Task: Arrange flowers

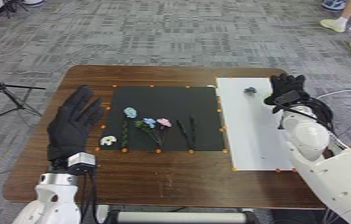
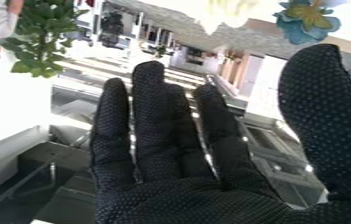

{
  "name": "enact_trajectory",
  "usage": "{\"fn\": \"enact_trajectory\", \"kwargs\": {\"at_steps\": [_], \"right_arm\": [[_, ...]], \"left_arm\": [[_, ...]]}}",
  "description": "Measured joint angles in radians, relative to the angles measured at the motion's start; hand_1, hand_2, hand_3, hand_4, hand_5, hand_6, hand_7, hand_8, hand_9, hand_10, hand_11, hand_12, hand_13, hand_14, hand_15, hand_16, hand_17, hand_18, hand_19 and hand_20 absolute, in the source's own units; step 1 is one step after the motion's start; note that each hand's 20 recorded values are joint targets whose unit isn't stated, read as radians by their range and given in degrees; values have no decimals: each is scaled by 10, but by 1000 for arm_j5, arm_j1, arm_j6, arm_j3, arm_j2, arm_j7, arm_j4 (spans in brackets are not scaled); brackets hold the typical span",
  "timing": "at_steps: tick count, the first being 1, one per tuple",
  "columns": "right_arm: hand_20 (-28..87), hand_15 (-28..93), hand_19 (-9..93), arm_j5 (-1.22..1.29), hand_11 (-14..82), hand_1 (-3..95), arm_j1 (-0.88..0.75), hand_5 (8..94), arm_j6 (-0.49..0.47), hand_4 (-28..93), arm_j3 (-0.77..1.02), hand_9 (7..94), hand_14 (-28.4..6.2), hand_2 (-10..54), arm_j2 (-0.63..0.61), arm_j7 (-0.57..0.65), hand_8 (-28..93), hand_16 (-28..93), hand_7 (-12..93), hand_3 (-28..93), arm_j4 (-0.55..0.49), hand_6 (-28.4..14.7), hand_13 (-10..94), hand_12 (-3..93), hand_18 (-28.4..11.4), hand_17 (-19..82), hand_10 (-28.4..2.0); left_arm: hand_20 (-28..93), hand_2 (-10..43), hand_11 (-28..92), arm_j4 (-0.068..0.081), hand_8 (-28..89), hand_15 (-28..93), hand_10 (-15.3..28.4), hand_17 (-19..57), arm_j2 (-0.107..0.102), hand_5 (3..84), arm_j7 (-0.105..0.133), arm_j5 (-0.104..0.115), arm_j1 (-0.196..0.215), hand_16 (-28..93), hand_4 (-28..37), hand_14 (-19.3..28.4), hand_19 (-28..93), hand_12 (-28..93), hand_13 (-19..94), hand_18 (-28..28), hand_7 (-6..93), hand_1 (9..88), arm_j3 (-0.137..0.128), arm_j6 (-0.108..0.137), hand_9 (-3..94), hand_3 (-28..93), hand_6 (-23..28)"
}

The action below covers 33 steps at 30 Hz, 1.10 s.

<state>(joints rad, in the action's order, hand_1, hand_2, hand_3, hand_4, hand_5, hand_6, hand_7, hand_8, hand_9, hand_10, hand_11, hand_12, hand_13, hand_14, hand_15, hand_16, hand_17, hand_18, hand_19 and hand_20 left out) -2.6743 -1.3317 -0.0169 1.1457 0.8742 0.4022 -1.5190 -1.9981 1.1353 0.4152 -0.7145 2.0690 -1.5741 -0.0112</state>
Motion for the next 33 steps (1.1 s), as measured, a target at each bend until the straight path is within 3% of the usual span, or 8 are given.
{"fn": "enact_trajectory", "kwargs": {"at_steps": [7, 10, 17, 21, 25, 31, 33], "right_arm": [[362, 630, 681, 2, 207, 265, 17, 294, -208, -283, 8, 330, -99, -95, 9, -2, -97, 111, 191, 855, 6, -78, 375, 209, -206, 137, -129], [363, 642, 683, 14, 209, 270, 14, 308, -245, -283, 29, 354, -91, -95, 21, -11, -102, 120, 199, 854, 14, -71, 408, 203, -207, 143, -124], [372, 658, 712, 42, 316, 302, -35, 393, -188, -283, 74, 483, -69, -95, 31, -41, -140, 159, 267, 853, 4, -32, 526, 207, -199, 188, -98], [372, 665, 719, 58, 328, 304, -71, 354, -71, -283, 61, 459, -68, -95, 22, -83, -139, 170, 242, 855, -9, -34, 519, 209, -197, 191, -111], [374, 666, 723, 79, 326, 311, -79, 356, -76, -283, 52, 464, -67, -95, 23, -148, -134, 170, 239, 855, -22, -15, 516, 207, -197, 192, -111], [384, 646, 732, 106, 379, 356, -78, 508, -78, -283, 36, 596, -53, -95, 32, -176, -181, 187, 335, 843, -43, 32, 585, 231, -186, 215, -88], [392, 640, 737, 108, 330, 398, -79, 566, -64, -283, 33, 669, -50, -94, 34, -190, -93, 206, 398, 795, -44, 30, 622, 318, -181, 232, -75]], "left_arm": [[74, -60, 163, 0, -123, 144, 110, -138, 0, 264, 2, 0, 1, 53, -283, 152, 398, 156, 196, 208, 233, 232, 0, -2, 226, 687, 24], [74, -60, 162, 0, -123, 144, 110, -138, 0, 264, 2, 0, 1, 53, -283, 152, 398, 156, 196, 208, 234, 232, 0, -3, 226, 686, 24], [74, -60, 162, 0, -123, 144, 110, -138, 0, 264, 2, 0, 1, 53, -283, 153, 399, 157, 197, 209, 236, 232, -1, -4, 227, 686, 25], [74, -60, 163, 0, -123, 146, 110, -139, 0, 264, 3, -1, 4, 53, -283, 153, 400, 158, 197, 209, 234, 232, -3, -4, 227, 687, 25], [73, -60, 163, 0, -123, 145, 109, -139, -1, 264, 3, -1, 4, 52, -283, 153, 399, 157, 197, 209, 234, 232, -3, -5, 226, 687, 25], [73, -60, 163, 1, -123, 147, 109, -139, -1, 264, 3, -1, 2, 52, -283, 154, 399, 158, 197, 209, 234, 232, -2, -10, 226, 686, 25], [73, -60, 163, 1, -123, 148, 110, -139, -1, 264, 2, -1, 2, 52, -283, 154, 398, 158, 197, 209, 234, 233, -2, -10, 226, 686, 25]]}}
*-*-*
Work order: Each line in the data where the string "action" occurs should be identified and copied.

Solution for this exercise:
The action below covers 33 steps at 30 Hz, 1.10 s.
<state>(joints rad, in the action's order, hand_1, hand_2, hand_3, hand_4, hand_5, hand_6, hand_7, hand_8, hand_9, hand_10, hand_11, hand_12, hand_13, hand_14, hand_15, hand_16, hand_17, hand_18, hand_19 and hand_20 left out) -2.6743 -1.3317 -0.0169 1.1457 0.8742 0.4022 -1.5190 -1.9981 1.1353 0.4152 -0.7145 2.0690 -1.5741 -0.0112</state>

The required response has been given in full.